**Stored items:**
# # # # # # #

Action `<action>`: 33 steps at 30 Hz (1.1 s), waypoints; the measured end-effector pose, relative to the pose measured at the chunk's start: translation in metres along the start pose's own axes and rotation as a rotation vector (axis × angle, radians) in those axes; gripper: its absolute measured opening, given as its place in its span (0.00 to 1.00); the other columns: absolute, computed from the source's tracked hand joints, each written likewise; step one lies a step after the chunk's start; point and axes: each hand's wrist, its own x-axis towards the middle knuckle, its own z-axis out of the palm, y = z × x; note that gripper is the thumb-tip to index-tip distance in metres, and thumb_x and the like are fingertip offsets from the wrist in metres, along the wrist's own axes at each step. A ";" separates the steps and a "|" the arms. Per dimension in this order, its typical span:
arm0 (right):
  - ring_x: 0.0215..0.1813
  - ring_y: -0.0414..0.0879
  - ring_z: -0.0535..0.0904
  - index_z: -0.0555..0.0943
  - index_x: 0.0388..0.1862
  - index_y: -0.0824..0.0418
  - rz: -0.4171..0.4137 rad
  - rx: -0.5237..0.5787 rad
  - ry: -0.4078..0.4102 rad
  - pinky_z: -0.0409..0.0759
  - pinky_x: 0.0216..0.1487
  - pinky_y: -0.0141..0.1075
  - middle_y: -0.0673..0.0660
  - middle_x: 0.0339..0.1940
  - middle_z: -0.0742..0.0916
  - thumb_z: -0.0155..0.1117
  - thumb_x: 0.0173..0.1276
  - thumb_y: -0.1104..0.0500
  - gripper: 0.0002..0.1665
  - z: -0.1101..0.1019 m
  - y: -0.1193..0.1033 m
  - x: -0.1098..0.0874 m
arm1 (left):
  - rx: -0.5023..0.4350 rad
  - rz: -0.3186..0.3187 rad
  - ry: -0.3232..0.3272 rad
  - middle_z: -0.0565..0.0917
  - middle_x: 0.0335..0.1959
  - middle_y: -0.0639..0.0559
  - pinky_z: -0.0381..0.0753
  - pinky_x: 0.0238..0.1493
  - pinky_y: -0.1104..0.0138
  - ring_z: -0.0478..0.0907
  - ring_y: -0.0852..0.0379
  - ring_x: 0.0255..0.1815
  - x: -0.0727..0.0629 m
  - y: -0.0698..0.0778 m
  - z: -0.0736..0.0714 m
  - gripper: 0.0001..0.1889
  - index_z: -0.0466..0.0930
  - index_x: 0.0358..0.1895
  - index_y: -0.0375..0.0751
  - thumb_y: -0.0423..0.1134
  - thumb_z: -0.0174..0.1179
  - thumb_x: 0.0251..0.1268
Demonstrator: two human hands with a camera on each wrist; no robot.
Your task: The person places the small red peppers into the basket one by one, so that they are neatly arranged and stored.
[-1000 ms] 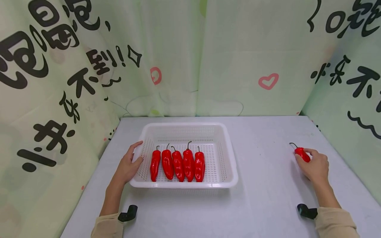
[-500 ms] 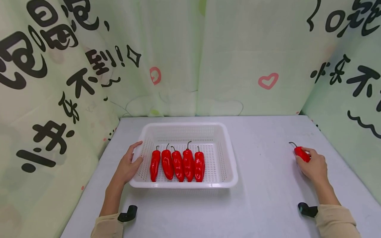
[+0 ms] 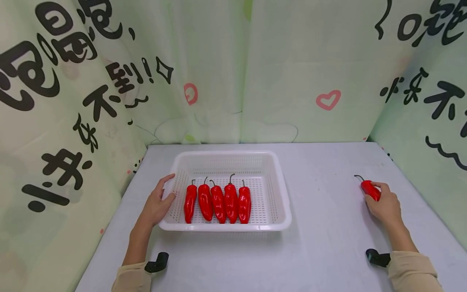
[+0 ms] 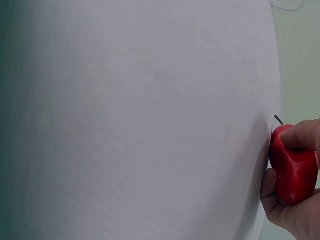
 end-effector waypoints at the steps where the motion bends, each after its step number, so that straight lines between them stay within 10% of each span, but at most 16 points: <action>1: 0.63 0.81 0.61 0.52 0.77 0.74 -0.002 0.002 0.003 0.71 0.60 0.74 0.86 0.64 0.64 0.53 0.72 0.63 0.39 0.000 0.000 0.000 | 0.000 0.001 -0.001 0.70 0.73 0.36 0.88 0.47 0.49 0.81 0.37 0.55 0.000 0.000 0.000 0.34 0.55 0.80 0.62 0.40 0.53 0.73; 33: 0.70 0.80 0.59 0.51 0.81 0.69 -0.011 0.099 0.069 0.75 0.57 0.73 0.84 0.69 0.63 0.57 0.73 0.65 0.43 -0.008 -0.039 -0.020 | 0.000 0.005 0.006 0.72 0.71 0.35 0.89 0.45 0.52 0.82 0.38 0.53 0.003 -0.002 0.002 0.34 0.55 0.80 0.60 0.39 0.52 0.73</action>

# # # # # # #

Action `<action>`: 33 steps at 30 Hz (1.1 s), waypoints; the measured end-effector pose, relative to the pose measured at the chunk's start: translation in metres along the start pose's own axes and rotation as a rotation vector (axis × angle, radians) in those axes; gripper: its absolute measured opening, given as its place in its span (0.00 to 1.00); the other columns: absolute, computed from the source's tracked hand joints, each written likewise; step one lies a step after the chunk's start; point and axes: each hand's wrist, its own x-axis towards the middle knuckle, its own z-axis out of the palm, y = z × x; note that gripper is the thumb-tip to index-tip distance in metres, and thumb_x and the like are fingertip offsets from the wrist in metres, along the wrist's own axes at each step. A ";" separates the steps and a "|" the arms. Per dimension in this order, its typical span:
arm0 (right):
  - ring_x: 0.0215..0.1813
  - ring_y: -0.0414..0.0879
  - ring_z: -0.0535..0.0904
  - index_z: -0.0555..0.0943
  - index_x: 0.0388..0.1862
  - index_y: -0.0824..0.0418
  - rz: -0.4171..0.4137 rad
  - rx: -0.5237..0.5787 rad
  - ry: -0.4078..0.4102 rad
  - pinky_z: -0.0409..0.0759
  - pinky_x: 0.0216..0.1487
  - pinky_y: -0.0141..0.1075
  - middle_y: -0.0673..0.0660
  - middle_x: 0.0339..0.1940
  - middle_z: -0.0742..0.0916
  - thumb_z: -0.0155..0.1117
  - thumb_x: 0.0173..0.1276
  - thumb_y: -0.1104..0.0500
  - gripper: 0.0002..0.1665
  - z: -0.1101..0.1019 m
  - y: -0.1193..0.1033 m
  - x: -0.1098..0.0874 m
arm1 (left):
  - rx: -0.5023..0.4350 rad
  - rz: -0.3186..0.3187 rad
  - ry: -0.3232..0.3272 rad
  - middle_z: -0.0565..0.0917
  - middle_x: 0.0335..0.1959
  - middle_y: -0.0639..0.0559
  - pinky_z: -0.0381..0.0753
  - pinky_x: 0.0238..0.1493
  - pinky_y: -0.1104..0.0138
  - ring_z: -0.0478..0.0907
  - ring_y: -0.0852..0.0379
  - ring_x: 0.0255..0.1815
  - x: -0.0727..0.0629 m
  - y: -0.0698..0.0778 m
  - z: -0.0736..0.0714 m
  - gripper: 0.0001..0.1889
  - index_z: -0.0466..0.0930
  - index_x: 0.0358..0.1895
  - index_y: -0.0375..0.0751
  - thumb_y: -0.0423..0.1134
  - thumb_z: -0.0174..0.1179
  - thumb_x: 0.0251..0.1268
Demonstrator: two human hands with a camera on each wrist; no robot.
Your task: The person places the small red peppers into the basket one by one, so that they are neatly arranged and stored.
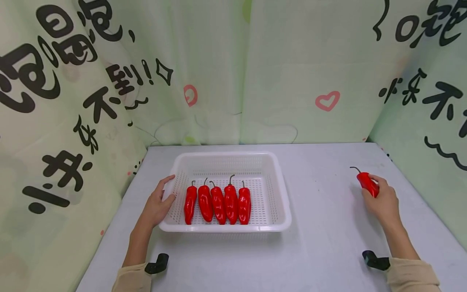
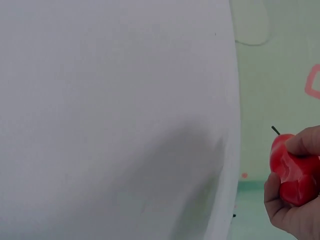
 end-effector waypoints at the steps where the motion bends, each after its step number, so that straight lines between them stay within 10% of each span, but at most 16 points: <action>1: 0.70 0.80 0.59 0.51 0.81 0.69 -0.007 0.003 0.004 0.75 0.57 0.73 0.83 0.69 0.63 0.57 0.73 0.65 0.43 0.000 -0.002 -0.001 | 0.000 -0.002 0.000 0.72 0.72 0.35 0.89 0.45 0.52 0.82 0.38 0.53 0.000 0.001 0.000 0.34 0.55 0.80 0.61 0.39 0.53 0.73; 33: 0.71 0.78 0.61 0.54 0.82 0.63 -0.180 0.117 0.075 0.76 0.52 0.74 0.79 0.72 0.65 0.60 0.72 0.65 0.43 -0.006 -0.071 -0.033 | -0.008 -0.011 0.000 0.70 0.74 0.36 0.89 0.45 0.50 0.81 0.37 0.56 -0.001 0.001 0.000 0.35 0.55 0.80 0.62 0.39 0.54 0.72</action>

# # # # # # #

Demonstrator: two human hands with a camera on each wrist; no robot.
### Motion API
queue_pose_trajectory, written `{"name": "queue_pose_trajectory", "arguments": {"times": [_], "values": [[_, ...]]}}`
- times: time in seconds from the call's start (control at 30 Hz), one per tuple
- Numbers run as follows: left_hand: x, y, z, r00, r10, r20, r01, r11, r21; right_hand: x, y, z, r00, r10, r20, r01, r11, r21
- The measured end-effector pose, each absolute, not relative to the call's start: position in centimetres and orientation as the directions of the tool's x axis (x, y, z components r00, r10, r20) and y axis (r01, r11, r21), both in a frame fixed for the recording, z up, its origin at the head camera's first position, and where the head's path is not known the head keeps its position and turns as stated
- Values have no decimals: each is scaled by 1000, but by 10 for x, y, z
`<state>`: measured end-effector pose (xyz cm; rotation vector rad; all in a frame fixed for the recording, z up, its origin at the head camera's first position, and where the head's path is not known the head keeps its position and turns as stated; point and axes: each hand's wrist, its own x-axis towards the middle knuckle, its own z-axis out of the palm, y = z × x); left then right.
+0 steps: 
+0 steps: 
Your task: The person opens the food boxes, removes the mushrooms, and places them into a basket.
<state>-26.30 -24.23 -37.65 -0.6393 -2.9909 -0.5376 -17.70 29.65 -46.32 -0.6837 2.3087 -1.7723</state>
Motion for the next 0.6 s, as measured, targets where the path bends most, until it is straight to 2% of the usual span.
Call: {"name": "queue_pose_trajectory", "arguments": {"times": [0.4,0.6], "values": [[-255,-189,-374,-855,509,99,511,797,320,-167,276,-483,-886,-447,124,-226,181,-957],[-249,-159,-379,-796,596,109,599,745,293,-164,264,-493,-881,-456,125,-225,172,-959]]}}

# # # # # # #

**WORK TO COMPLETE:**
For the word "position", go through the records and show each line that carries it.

**TASK RESULT:**
- The measured end-effector pose, each absolute, not relative to the call's start: position in centimetres and orientation as the directions of the tool's x axis (x, y, z components r00, r10, r20) and y axis (r01, r11, r21), both in a frame fixed for the recording, z up, its origin at the head camera's first position, and where the head's path is not known the head keeps its position and turns as stated
`<state>`: measured end-effector pose (xyz cm; rotation vector rad; all in a frame fixed for the recording, z up, its origin at the head camera's first position, and where the head's path is not known the head keeps its position and turns as stated; point and axes: each hand's wrist, its own x-axis towards the middle knuckle, its own z-axis out of the palm, y = z × x); left then right.

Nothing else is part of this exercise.